◆ Given data
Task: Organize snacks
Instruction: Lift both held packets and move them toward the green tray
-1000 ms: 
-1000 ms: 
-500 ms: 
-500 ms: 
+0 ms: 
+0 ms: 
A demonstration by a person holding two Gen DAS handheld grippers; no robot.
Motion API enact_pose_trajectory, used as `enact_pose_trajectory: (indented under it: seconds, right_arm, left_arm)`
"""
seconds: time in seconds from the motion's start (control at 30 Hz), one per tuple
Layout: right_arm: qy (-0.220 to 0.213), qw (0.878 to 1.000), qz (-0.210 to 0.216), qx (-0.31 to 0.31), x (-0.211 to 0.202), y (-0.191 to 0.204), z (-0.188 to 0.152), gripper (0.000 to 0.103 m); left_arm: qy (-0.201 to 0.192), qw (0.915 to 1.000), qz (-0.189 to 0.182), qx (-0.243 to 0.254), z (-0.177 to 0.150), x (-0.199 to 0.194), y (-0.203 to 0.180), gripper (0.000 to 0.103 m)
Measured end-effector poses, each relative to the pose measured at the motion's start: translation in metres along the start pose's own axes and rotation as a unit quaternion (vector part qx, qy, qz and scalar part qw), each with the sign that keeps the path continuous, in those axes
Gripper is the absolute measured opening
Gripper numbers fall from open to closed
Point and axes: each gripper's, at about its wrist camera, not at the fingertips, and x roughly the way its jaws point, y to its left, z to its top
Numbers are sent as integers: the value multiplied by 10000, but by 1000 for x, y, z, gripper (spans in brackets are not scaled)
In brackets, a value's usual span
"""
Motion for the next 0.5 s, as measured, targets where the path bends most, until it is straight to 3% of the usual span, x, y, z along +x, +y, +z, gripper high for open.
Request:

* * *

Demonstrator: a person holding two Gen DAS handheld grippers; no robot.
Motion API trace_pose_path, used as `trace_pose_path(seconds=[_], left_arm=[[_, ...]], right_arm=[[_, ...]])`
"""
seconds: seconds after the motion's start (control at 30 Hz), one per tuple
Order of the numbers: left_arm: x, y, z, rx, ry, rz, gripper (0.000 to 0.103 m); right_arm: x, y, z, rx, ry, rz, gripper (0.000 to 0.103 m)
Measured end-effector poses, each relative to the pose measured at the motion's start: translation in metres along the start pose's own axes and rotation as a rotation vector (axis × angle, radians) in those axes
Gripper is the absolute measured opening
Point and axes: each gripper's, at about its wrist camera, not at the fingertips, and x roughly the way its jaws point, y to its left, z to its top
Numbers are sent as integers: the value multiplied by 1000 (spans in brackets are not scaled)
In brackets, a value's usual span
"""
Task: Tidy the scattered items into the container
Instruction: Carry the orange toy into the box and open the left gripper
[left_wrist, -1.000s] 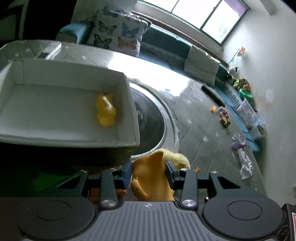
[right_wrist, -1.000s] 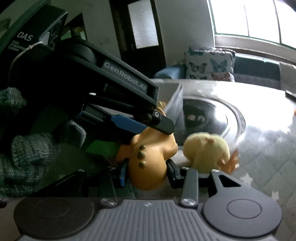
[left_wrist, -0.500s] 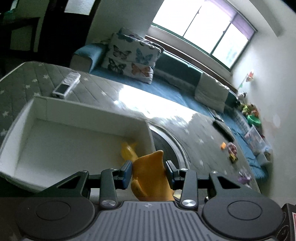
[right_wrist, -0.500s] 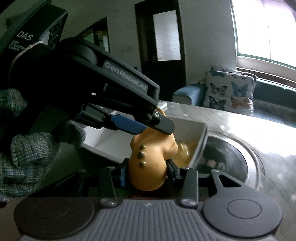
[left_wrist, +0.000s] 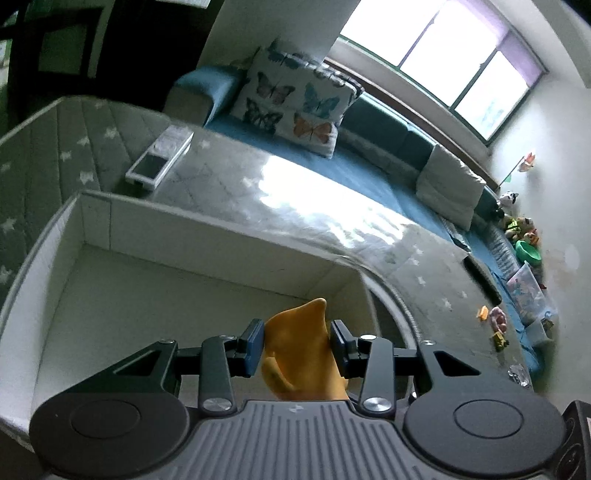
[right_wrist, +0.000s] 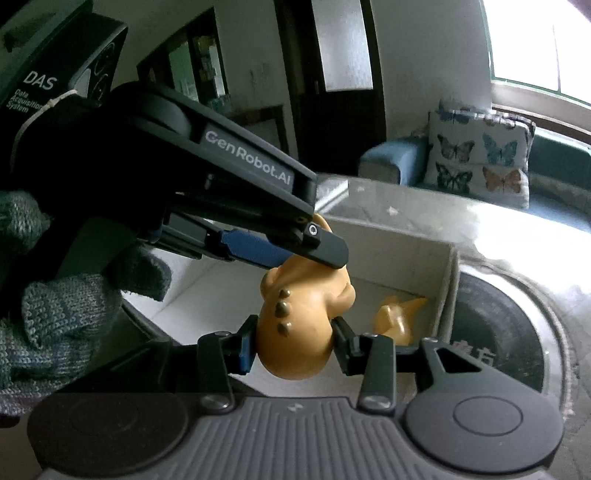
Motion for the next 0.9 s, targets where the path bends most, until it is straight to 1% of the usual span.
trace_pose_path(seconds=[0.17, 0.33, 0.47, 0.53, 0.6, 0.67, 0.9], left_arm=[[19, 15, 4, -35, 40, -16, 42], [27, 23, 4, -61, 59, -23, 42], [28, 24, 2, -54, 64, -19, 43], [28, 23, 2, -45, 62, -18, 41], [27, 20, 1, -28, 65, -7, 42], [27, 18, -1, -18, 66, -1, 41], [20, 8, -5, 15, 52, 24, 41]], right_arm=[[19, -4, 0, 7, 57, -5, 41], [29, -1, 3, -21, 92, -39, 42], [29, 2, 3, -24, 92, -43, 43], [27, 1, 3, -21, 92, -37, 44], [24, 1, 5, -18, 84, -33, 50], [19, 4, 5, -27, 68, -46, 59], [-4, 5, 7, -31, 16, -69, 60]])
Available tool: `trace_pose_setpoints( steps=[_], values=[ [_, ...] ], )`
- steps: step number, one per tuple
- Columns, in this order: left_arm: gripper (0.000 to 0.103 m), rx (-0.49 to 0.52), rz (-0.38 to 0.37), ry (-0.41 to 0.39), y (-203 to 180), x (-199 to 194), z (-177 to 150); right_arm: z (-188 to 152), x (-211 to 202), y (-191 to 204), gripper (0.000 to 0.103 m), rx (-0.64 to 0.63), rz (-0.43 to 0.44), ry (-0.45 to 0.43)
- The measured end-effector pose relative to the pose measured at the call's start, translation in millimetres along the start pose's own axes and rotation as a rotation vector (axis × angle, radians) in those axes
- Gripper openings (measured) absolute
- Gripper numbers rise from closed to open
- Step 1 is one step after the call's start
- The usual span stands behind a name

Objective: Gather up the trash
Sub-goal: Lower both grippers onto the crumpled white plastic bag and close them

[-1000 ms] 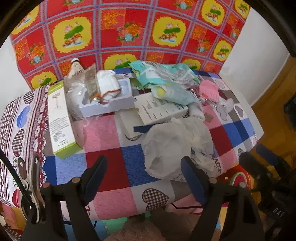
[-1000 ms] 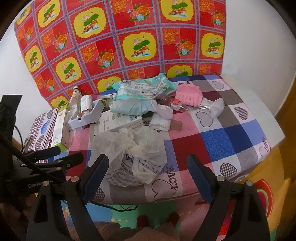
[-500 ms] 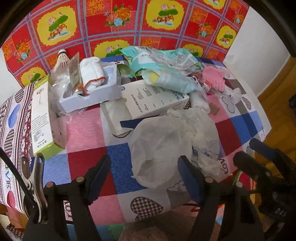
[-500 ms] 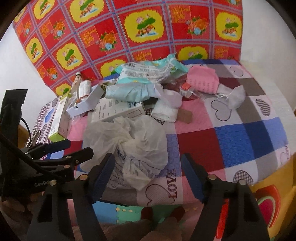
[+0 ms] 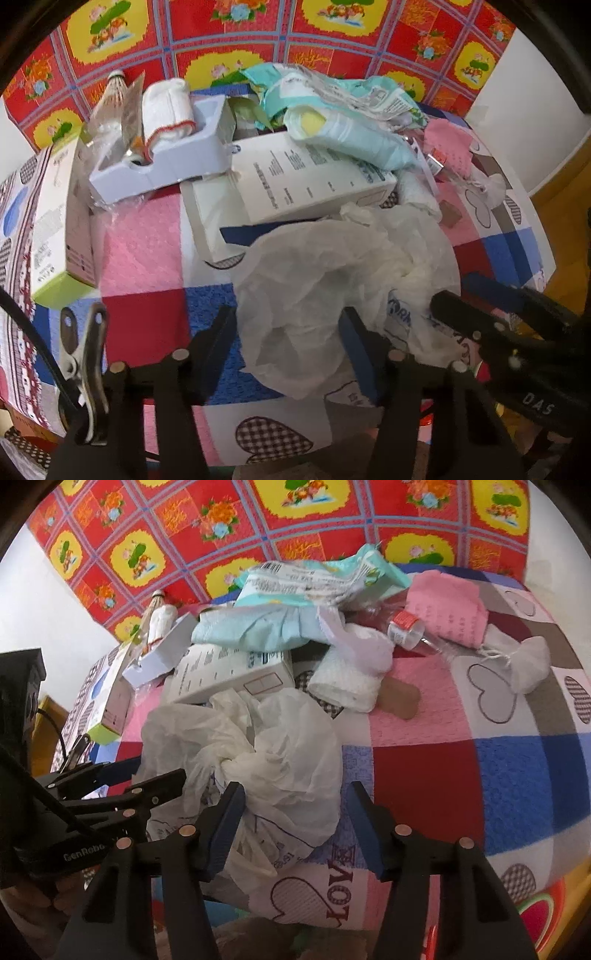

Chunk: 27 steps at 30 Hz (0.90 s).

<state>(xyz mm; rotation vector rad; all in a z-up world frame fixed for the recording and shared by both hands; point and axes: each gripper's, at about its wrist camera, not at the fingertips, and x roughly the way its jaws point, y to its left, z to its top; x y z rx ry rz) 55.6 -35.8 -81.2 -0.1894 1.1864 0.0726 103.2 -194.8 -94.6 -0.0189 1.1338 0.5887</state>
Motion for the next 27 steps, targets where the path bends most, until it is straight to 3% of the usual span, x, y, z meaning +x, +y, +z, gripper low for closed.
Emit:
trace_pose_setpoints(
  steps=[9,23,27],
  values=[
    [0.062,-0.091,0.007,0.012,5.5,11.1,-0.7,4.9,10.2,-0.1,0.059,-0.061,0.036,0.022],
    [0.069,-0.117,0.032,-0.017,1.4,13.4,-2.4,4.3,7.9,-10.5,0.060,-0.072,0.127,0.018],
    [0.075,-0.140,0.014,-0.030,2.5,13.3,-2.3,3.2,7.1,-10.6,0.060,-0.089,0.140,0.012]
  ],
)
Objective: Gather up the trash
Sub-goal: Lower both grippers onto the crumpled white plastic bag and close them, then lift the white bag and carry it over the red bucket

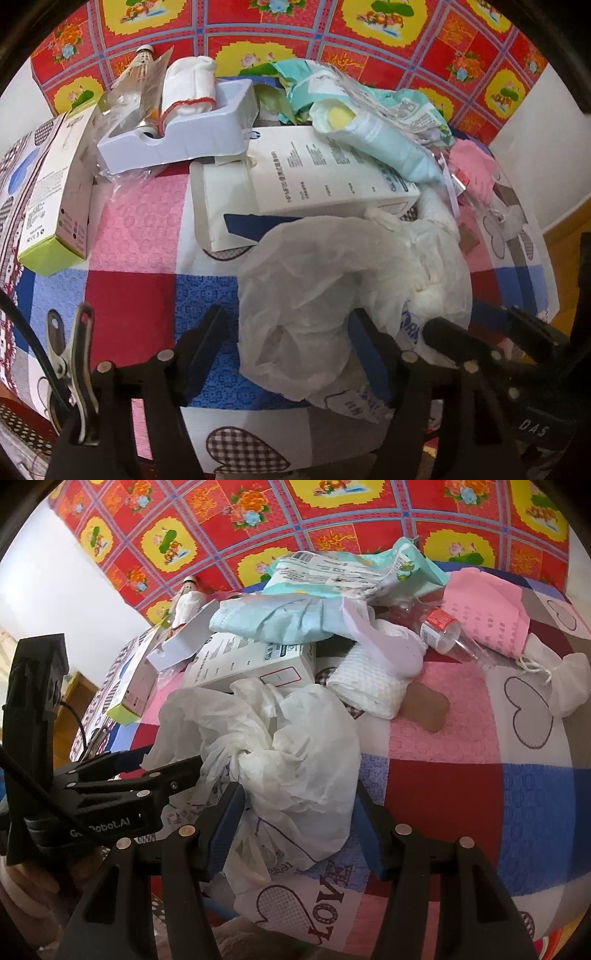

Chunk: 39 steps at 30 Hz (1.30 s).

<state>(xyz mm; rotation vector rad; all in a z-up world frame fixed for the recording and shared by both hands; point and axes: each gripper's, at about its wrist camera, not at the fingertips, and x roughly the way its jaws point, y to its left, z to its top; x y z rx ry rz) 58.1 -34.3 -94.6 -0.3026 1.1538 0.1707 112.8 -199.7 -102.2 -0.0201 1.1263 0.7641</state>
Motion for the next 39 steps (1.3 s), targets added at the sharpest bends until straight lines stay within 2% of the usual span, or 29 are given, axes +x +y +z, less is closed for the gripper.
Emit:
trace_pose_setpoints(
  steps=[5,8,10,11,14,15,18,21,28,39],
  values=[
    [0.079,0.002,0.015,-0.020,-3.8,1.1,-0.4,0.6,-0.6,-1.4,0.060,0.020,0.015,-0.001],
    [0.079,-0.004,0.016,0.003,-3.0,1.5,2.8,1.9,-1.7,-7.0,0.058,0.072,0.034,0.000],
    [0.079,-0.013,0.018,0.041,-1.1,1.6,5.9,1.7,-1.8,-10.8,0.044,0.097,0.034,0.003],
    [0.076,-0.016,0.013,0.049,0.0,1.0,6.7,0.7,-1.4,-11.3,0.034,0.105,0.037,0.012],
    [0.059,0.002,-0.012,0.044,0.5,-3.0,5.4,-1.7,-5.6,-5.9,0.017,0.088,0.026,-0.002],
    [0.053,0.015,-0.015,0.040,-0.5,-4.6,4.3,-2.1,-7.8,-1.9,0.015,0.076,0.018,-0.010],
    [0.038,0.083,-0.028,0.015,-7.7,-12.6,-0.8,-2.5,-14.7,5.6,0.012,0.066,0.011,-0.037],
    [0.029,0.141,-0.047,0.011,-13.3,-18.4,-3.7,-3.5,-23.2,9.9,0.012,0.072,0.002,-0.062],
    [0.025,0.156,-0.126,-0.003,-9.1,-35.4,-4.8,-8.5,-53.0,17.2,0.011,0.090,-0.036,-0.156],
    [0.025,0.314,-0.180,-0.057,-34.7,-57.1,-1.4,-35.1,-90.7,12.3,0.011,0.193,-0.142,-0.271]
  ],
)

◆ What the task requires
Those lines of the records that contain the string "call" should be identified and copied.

◆ Reply
- The measured end-effector pose relative to the pose measured at the call's start, translation in millimetres along the start pose's own axes and rotation as a rotation vector (axis × angle, radians) in those axes
- Step 1 is one step after the call's start

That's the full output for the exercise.